### What you will do
Print the records below once again, exactly as they were given.

### Provided records

###

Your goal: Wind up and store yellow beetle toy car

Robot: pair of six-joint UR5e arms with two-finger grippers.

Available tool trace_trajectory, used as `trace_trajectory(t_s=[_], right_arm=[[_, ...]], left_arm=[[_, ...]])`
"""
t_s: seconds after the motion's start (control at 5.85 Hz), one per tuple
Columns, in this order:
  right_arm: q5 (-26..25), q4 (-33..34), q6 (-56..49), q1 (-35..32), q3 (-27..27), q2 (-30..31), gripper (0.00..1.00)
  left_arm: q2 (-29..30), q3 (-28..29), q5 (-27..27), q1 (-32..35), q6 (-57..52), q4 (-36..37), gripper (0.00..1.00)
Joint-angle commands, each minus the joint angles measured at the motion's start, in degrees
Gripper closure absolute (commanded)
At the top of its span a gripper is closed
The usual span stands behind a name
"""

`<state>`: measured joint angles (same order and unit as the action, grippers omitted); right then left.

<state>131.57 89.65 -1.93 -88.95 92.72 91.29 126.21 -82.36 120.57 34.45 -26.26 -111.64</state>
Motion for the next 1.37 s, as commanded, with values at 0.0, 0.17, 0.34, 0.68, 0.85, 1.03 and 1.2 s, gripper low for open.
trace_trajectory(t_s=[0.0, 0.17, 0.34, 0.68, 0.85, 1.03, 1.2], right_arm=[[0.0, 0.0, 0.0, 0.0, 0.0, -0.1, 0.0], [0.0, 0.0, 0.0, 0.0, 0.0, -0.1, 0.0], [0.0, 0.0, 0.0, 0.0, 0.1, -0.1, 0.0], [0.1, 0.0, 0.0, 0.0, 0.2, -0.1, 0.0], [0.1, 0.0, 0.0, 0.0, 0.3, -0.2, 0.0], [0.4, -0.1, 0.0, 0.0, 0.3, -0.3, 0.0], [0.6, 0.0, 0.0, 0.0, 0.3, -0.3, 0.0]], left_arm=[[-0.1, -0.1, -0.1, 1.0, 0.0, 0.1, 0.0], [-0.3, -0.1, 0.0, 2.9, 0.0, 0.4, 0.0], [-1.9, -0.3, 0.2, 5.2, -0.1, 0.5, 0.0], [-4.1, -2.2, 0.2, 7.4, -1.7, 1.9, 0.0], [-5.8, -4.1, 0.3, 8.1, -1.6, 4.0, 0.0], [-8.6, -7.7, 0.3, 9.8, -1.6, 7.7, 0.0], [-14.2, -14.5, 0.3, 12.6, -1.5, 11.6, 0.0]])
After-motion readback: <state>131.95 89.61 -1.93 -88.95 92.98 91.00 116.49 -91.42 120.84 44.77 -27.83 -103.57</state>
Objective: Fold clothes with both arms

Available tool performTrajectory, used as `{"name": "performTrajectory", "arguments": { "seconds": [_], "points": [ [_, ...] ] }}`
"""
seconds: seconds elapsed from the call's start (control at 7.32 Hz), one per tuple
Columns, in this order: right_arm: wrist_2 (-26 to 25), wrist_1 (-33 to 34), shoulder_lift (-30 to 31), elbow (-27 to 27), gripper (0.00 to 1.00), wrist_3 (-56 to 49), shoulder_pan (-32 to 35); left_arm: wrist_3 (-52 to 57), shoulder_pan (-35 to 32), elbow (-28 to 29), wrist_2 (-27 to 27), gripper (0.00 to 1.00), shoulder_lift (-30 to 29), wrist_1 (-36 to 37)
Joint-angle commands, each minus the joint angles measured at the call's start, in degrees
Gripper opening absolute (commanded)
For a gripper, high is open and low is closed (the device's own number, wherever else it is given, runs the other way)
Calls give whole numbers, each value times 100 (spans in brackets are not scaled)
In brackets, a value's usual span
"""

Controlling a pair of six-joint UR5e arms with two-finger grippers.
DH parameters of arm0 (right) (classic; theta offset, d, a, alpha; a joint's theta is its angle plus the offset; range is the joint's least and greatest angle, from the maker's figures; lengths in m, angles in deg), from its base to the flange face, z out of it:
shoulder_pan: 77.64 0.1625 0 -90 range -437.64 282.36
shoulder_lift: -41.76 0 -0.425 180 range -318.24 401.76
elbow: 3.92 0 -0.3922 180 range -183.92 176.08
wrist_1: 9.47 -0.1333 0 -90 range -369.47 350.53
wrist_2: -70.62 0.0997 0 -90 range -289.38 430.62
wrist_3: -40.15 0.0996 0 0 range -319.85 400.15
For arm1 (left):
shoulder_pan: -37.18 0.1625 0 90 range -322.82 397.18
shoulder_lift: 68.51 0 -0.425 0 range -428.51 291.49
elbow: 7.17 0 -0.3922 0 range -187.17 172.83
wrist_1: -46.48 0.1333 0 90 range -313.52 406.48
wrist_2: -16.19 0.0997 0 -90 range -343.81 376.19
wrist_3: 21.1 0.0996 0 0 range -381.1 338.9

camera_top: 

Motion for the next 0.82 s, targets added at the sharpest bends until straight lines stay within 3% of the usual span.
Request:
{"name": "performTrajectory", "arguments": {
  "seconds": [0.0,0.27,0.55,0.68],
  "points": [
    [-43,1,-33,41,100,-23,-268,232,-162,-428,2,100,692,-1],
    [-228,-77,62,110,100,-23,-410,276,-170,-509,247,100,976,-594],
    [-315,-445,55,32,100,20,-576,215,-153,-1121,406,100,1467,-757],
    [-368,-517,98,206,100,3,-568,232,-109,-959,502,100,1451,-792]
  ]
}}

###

### Task answer
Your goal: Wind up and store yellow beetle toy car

Robot: pair of six-joint UR5e arms with two-finger grippers.

Available tool trace_trajectory, used as `trace_trajectory(t_s=[_], right_arm=[[_, ...]], left_arm=[[_, ...]])`
"""
t_s: seconds after the motion's start (control at 5.85 Hz), one per tuple
Columns, in this order:
  right_arm: q5 (-26..25), q4 (-33..34), q6 (-56..49), q1 (-35..32), q3 (-27..27), q2 (-30..31), gripper (0.00..1.00)
  left_arm: q2 (-29..30), q3 (-28..29), q5 (-27..27), q1 (-32..35), q6 (-57..52), q4 (-36..37), gripper (0.00..1.00)
Joint-angle commands, each minus the joint angles measured at the motion's start, in degrees
Gripper closure absolute (commanded)
At the top of its span a gripper is closed
The usual span stands behind a name
"""

`<state>`: measured joint angles (same order and unit as the action, grippers omitted); right then left.

<state>131.57 89.65 -1.93 -88.95 92.72 91.29 126.21 -82.36 120.57 34.45 -26.26 -111.64</state>
Motion for the next 1.37 s, as commanded, with values at 0.0, 0.17, 0.34, 0.68, 0.85, 1.03 and 1.2 s, gripper low for open.
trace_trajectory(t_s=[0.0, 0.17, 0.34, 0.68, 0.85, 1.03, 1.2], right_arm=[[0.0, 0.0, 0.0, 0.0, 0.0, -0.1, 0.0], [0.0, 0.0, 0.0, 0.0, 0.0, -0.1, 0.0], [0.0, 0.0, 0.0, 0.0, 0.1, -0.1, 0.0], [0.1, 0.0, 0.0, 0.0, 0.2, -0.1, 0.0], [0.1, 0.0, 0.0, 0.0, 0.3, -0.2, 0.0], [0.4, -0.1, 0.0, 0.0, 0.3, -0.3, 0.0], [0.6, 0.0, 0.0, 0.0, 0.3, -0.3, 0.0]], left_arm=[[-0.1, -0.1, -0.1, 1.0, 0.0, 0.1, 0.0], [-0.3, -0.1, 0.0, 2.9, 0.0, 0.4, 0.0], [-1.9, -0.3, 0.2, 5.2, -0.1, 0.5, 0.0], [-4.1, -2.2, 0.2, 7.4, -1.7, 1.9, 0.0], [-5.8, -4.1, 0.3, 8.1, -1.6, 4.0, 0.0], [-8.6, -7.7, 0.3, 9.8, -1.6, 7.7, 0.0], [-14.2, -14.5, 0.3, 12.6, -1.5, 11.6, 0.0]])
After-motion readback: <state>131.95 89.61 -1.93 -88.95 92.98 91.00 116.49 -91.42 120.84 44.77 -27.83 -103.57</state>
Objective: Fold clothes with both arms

Available tool performTrajectory, used as `{"name": "performTrajectory", "arguments": { "seconds": [_], "points": [ [_, ...] ] }}`
"""
seconds: seconds elapsed from the call's start (control at 7.32 Hz), one per tuple
Columns, in this order: right_arm: wrist_2 (-26 to 25), wrist_1 (-33 to 34), shoulder_lift (-30 to 31), elbow (-27 to 27), gripper (0.00 to 1.00), wrist_3 (-56 to 49), shoulder_pan (-32 to 35); left_arm: wrist_3 (-52 to 57), shoulder_pan (-35 to 32), elbow (-28 to 29), wrist_2 (-27 to 27), gripper (0.00 to 1.00), shoulder_lift (-30 to 29), wrist_1 (-36 to 37)
Joint-angle commands, each minus the joint angles measured at the call's start, in degrees
Gripper opening absolute (commanded)
For a gripper, high is open and low is closed (the device's own number, wherever else it is given, runs the other way)
Calls give whole numbers, each value times 100 (spans in brackets are not scaled)
In brackets, a value's usual span
"""

Controlling a pair of six-joint UR5e arms with two-finger grippers.
DH parameters of arm0 (right) (classic; theta offset, d, a, alpha; a joint's theta is its angle plus the offset; range is the joint's least and greatest angle, from the maker's figures; lengths in m, angles in deg), from its base to the flange face, z out of it:
shoulder_pan: 77.64 0.1625 0 -90 range -437.64 282.36
shoulder_lift: -41.76 0 -0.425 180 range -318.24 401.76
elbow: 3.92 0 -0.3922 180 range -183.92 176.08
wrist_1: 9.47 -0.1333 0 -90 range -369.47 350.53
wrist_2: -70.62 0.0997 0 -90 range -289.38 430.62
wrist_3: -40.15 0.0996 0 0 range -319.85 400.15
For arm1 (left):
shoulder_pan: -37.18 0.1625 0 90 range -322.82 397.18
shoulder_lift: 68.51 0 -0.425 0 range -428.51 291.49
elbow: 7.17 0 -0.3922 0 range -187.17 172.83
wrist_1: -46.48 0.1333 0 90 range -313.52 406.48
wrist_2: -16.19 0.0997 0 -90 range -343.81 376.19
wrist_3: 21.1 0.0996 0 0 range -381.1 338.9

camera_top: 

Motion for the next 0.82 s, targets added at the sharpest bends until straight lines stay within 3% of the usual span.
Request:
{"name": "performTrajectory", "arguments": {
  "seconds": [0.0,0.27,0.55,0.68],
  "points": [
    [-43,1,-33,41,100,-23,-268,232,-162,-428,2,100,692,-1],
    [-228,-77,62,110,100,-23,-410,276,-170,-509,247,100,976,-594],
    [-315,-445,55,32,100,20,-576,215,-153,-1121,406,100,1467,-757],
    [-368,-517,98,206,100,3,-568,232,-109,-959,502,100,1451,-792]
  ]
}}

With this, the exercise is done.